WHAT YOU NEED TO DO — Your task is to copy every line of the entries that holds the word "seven".

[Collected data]
######

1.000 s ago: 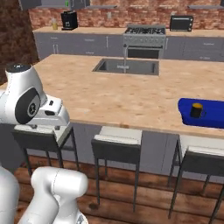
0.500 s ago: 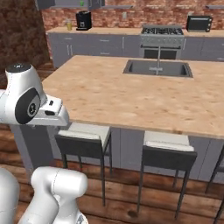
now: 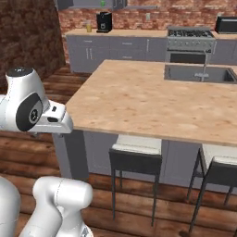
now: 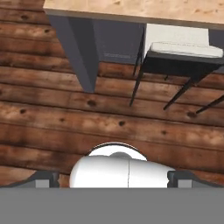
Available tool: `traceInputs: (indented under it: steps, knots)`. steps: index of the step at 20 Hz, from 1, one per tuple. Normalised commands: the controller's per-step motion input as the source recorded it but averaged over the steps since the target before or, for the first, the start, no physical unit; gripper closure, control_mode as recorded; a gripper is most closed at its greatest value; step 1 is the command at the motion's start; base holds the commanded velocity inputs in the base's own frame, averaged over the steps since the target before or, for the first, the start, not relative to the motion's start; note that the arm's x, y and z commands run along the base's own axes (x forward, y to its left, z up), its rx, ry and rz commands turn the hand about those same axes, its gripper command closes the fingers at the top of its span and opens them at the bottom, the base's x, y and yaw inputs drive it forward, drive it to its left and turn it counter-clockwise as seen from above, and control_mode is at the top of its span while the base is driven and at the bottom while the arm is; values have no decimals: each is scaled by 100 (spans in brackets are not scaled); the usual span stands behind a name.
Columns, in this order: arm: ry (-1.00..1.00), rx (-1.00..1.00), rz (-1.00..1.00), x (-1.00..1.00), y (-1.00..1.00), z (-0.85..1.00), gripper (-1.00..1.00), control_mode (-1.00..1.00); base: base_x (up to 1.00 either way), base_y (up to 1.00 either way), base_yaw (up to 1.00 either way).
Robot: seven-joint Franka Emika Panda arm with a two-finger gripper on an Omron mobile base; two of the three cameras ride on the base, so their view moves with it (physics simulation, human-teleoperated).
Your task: There is a tray on the dining counter. Grab the cup, mug, and pitcher and place them on the tray. The pitcher may be placed next to the tray if it cannot fit the tray.
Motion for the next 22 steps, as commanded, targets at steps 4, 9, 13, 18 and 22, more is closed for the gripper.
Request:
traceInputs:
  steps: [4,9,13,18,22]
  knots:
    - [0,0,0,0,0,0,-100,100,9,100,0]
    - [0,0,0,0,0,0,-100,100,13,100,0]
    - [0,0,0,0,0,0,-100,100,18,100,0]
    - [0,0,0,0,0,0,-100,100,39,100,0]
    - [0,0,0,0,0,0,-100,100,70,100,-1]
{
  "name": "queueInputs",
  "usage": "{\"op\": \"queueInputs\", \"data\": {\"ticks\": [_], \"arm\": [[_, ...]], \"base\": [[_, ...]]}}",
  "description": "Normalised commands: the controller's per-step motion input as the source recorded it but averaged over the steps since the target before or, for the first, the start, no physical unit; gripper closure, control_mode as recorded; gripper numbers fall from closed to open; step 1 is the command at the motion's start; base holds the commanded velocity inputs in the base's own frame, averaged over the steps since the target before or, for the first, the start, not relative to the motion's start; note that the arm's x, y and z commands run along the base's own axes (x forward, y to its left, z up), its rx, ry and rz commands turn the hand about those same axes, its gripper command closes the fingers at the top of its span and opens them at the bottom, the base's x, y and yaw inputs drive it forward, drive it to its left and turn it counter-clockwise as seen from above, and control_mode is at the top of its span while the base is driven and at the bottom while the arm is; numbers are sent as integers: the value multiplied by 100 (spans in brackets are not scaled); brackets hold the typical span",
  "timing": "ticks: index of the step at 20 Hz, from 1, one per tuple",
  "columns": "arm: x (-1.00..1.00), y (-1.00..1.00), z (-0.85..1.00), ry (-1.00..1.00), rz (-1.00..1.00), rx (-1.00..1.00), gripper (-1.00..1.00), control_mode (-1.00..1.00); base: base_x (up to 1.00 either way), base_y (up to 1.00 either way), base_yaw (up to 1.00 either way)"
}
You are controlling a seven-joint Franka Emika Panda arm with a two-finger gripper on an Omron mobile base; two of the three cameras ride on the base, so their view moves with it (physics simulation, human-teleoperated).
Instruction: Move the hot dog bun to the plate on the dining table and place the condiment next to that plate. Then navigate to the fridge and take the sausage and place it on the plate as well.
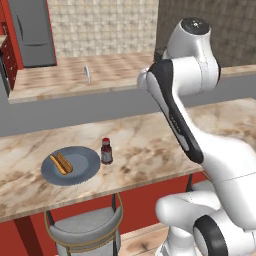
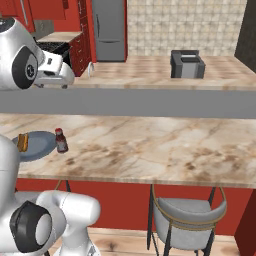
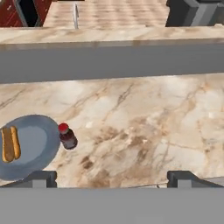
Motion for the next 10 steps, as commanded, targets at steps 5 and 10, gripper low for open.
{"op": "queueInputs", "data": {"ticks": [5,10], "arm": [[0,-95,4,-1,-37,8,-100,-100],[1,-69,0,8,-41,9,-100,-100]], "base": [[0,0,0],[0,0,0]]}}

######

RESULT FOR THIS TASK —
Robot: seven-joint Franka Emika Panda arm with a two-finger gripper on an Omron mobile base; two of the three cameras ride on the base, so their view moves with it (physics simulation, human-teleoperated).
You are controlling a seven-joint Franka Emika Panda arm with a two-finger gripper on an Omron mobile base; two of the three cameras ride on the base, so their view moves with it (physics simulation, human-teleoperated).

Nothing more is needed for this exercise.